Problem to work on - Restate the entries below verbatim.

Input data -
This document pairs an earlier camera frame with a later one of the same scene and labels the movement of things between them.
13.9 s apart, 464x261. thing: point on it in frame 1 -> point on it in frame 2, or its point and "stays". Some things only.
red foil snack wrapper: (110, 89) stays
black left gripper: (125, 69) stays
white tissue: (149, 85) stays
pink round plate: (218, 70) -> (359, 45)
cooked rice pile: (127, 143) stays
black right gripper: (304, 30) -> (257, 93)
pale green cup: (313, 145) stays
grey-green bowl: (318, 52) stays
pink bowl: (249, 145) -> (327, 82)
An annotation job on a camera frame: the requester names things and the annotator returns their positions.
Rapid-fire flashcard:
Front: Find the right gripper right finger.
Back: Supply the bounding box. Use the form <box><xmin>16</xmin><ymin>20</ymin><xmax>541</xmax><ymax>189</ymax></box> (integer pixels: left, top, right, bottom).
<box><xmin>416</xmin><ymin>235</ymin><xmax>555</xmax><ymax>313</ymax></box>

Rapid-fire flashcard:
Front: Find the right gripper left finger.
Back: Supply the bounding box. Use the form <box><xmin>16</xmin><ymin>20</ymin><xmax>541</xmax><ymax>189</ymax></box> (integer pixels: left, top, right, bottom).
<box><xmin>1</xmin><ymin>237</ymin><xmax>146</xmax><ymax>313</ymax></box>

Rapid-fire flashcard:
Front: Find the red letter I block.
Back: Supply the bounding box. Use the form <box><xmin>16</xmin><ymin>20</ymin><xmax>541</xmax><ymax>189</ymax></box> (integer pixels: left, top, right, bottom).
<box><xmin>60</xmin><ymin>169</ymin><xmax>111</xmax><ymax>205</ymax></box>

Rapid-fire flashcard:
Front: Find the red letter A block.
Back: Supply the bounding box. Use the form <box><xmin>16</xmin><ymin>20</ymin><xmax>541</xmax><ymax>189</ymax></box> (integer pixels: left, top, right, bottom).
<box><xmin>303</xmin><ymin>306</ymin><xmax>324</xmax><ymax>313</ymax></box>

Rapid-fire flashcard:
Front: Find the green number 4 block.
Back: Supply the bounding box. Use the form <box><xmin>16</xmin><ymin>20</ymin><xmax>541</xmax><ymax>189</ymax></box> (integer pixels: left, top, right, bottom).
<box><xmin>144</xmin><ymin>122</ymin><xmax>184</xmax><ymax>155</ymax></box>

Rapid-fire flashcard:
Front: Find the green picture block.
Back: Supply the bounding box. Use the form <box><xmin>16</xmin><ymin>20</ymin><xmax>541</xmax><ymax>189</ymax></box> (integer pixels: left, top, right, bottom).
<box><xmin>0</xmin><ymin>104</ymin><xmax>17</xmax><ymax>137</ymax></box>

Task solution -
This document pairs an earlier camera frame with a later one of the same scene and labels the movement of things between them.
13.9 s apart, 464x261. thing: point on it in frame 1 -> point on it in frame 2, or its point and "stays". Some things only.
red foil snack wrapper: (110, 89) stays
black left gripper: (125, 69) stays
white tissue: (149, 85) stays
pink round plate: (218, 70) -> (359, 45)
cooked rice pile: (127, 143) stays
black right gripper: (304, 30) -> (257, 93)
pale green cup: (313, 145) stays
grey-green bowl: (318, 52) stays
pink bowl: (249, 145) -> (327, 82)
An annotation job on a camera frame: the requester names things and the annotator returns their positions.
Rapid-fire flashcard:
Front: Find the right gripper right finger.
Back: Supply the bounding box. Use the form <box><xmin>16</xmin><ymin>20</ymin><xmax>541</xmax><ymax>189</ymax></box> (integer pixels: left, top, right, bottom).
<box><xmin>416</xmin><ymin>235</ymin><xmax>555</xmax><ymax>313</ymax></box>

Rapid-fire flashcard:
Front: Find the right gripper left finger.
Back: Supply the bounding box. Use the form <box><xmin>16</xmin><ymin>20</ymin><xmax>541</xmax><ymax>189</ymax></box> (integer pixels: left, top, right, bottom).
<box><xmin>1</xmin><ymin>237</ymin><xmax>146</xmax><ymax>313</ymax></box>

Rapid-fire flashcard:
Front: Find the red letter I block.
Back: Supply the bounding box. Use the form <box><xmin>16</xmin><ymin>20</ymin><xmax>541</xmax><ymax>189</ymax></box> (integer pixels: left, top, right, bottom).
<box><xmin>60</xmin><ymin>169</ymin><xmax>111</xmax><ymax>205</ymax></box>

Rapid-fire flashcard:
Front: Find the red letter A block.
Back: Supply the bounding box. Use the form <box><xmin>16</xmin><ymin>20</ymin><xmax>541</xmax><ymax>189</ymax></box> (integer pixels: left, top, right, bottom).
<box><xmin>303</xmin><ymin>306</ymin><xmax>324</xmax><ymax>313</ymax></box>

Rapid-fire flashcard:
Front: Find the green number 4 block.
Back: Supply the bounding box. Use the form <box><xmin>16</xmin><ymin>20</ymin><xmax>541</xmax><ymax>189</ymax></box> (integer pixels: left, top, right, bottom).
<box><xmin>144</xmin><ymin>122</ymin><xmax>184</xmax><ymax>155</ymax></box>

Rapid-fire flashcard:
Front: Find the green picture block.
Back: Supply the bounding box. Use the form <box><xmin>16</xmin><ymin>20</ymin><xmax>541</xmax><ymax>189</ymax></box> (integer pixels: left, top, right, bottom).
<box><xmin>0</xmin><ymin>104</ymin><xmax>17</xmax><ymax>137</ymax></box>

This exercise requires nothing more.